> Exercise aim
Repeat only the lines below from the one containing "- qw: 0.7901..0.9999" through the one containing "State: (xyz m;", inclusive, exactly as written.

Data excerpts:
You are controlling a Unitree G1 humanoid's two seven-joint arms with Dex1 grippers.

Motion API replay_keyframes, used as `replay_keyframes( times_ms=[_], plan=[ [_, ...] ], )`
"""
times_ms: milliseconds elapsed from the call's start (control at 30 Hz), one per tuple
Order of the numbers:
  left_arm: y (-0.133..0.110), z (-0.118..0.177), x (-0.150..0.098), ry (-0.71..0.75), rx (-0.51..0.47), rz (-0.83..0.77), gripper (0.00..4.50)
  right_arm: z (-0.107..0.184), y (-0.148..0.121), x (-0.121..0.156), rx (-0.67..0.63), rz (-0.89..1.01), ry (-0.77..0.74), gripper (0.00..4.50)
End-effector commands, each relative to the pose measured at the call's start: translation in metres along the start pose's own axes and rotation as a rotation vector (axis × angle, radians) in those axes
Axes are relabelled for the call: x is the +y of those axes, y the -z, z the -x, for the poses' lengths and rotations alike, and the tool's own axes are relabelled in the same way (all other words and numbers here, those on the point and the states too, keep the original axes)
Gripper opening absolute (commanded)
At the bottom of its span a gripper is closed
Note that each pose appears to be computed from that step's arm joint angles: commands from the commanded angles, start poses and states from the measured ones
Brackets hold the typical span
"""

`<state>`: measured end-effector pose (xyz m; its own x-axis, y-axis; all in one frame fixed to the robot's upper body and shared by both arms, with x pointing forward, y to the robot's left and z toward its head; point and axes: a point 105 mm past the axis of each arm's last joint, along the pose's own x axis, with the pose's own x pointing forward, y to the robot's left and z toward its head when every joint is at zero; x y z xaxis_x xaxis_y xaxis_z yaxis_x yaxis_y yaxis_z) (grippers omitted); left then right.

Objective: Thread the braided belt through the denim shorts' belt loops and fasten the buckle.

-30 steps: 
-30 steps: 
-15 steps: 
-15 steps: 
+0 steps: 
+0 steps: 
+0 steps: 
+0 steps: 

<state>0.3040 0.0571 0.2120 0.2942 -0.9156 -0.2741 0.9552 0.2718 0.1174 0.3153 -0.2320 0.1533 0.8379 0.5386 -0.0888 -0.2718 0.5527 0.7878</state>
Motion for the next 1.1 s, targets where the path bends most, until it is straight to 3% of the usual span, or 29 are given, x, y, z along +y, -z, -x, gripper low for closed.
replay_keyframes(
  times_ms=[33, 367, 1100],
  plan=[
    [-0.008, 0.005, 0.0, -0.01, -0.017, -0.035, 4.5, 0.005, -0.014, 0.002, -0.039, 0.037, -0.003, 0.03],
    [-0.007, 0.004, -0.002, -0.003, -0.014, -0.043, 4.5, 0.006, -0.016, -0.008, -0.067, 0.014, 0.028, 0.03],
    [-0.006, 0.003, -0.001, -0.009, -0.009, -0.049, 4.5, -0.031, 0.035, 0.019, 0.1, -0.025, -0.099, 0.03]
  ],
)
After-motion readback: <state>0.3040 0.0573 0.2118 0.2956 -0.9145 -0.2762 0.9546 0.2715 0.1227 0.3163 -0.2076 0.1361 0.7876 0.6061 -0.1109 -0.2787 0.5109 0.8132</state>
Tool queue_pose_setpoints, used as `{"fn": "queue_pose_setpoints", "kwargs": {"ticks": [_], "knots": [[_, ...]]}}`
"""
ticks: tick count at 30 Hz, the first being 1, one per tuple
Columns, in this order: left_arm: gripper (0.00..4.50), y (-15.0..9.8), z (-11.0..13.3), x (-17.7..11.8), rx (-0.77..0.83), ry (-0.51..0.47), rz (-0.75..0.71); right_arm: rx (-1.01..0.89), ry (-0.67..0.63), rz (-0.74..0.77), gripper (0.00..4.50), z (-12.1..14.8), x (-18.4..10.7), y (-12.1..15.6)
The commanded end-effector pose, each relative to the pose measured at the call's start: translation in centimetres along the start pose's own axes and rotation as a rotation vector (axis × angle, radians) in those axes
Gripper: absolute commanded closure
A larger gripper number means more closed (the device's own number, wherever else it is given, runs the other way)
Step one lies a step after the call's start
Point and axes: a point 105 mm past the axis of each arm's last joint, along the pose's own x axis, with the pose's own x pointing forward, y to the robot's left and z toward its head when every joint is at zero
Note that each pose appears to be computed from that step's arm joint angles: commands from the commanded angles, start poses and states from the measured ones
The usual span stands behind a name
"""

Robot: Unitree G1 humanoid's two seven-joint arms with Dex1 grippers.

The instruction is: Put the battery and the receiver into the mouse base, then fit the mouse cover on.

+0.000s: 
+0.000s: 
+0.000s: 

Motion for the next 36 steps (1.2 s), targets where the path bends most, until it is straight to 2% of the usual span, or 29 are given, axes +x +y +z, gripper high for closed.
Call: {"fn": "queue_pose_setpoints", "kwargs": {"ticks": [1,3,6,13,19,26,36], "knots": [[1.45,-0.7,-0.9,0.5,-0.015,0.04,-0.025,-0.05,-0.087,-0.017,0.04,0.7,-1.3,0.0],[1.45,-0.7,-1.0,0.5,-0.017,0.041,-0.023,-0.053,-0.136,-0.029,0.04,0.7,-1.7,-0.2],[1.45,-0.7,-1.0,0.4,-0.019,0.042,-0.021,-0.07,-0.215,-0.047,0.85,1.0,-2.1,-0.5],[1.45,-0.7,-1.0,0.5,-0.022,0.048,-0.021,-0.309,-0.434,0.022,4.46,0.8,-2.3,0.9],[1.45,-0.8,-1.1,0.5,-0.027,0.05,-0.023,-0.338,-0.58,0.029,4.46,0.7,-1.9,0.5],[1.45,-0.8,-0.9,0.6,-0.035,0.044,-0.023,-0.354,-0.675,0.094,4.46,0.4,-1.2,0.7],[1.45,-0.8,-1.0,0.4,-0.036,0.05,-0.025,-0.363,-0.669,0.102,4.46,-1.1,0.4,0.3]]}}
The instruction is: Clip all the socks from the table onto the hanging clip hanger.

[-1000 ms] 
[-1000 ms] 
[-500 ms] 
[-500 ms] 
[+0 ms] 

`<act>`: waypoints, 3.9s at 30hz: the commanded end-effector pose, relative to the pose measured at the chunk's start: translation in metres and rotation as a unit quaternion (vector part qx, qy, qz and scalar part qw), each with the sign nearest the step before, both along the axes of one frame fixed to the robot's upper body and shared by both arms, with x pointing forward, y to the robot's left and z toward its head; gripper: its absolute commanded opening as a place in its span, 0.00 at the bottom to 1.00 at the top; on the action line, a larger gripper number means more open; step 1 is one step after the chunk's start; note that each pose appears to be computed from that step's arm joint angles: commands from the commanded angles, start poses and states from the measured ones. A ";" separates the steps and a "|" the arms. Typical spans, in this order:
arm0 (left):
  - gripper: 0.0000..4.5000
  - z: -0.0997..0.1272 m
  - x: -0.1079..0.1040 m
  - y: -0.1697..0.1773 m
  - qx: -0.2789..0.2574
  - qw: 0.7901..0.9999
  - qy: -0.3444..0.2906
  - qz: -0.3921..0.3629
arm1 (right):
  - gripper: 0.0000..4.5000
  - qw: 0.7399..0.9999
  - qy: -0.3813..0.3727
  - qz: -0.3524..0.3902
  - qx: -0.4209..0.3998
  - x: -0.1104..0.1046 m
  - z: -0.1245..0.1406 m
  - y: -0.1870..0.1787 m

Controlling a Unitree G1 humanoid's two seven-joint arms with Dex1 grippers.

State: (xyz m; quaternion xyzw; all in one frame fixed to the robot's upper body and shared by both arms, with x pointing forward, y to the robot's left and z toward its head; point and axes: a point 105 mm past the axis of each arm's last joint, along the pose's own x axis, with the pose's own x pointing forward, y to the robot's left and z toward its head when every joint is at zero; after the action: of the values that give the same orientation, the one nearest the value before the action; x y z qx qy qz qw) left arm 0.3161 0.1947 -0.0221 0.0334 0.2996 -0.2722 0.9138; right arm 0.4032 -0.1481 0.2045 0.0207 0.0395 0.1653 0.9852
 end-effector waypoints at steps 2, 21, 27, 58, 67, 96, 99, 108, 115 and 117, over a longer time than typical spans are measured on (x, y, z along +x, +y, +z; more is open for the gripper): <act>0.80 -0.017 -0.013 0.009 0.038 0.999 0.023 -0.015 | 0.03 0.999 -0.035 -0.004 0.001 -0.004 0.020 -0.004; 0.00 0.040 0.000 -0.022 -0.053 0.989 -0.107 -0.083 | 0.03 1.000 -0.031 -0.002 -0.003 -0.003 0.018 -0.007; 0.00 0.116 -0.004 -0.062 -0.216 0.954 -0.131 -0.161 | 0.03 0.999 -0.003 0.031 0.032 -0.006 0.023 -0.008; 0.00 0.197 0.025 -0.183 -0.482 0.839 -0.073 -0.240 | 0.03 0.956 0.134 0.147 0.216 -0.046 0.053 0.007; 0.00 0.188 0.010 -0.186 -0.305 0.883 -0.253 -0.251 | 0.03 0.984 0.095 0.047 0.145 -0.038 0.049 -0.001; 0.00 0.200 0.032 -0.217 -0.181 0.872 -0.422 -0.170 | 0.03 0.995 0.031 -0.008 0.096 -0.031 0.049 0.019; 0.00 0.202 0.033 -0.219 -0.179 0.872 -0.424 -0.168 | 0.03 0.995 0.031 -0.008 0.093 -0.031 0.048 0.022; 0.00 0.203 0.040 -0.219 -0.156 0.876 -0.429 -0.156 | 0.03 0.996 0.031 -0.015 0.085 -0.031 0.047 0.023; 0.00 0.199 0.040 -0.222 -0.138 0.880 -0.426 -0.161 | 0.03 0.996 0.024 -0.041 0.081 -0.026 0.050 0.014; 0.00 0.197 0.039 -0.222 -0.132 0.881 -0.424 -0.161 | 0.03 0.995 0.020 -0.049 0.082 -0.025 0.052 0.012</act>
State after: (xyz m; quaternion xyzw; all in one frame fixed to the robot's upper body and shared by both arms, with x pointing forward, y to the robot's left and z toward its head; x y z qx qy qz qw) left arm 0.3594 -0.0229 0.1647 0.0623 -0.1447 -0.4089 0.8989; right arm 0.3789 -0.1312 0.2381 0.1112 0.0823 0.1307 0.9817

> Answer area
  - qw: 0.7901..0.9999
  - qy: -0.3444..0.2906
  - qz: -0.3921..0.3629
arm1 (right):
  - gripper: 0.0000..4.5000
  - qw: 0.7399..0.9999
  - qy: -0.3813..0.3727
  - qz: -0.3524..0.3902
  - qx: -0.4209..0.3998
  - x: -0.1104..0.1046 m
  - z: -0.1245..0.1406 m
  - y: -0.1870..0.1787 m

Controlling a Unitree G1 humanoid's two seven-joint arms with Dex1 grippers.

State: (xyz m; quaternion xyzw; all in one frame fixed to the robot's upper body and shared by both arms, with x pointing forward, y to the robot's left and z toward its head; point and axes: a point 105 mm past the axis of each arm's last joint, along the pose's own x axis, with the pose's own x pointing forward, y to the robot's left and z toward its head when every joint is at zero; after the action: of the values that give the same orientation, the one nearest the value before the action; x y z qx qy qz qw) left arm 0.3161 0.1947 -0.0221 0.0334 0.2996 -0.2722 0.9138; right arm 0.4032 -0.1481 0.2045 0.0207 0.0395 0.1653 0.9852

What is written here forms the complete answer.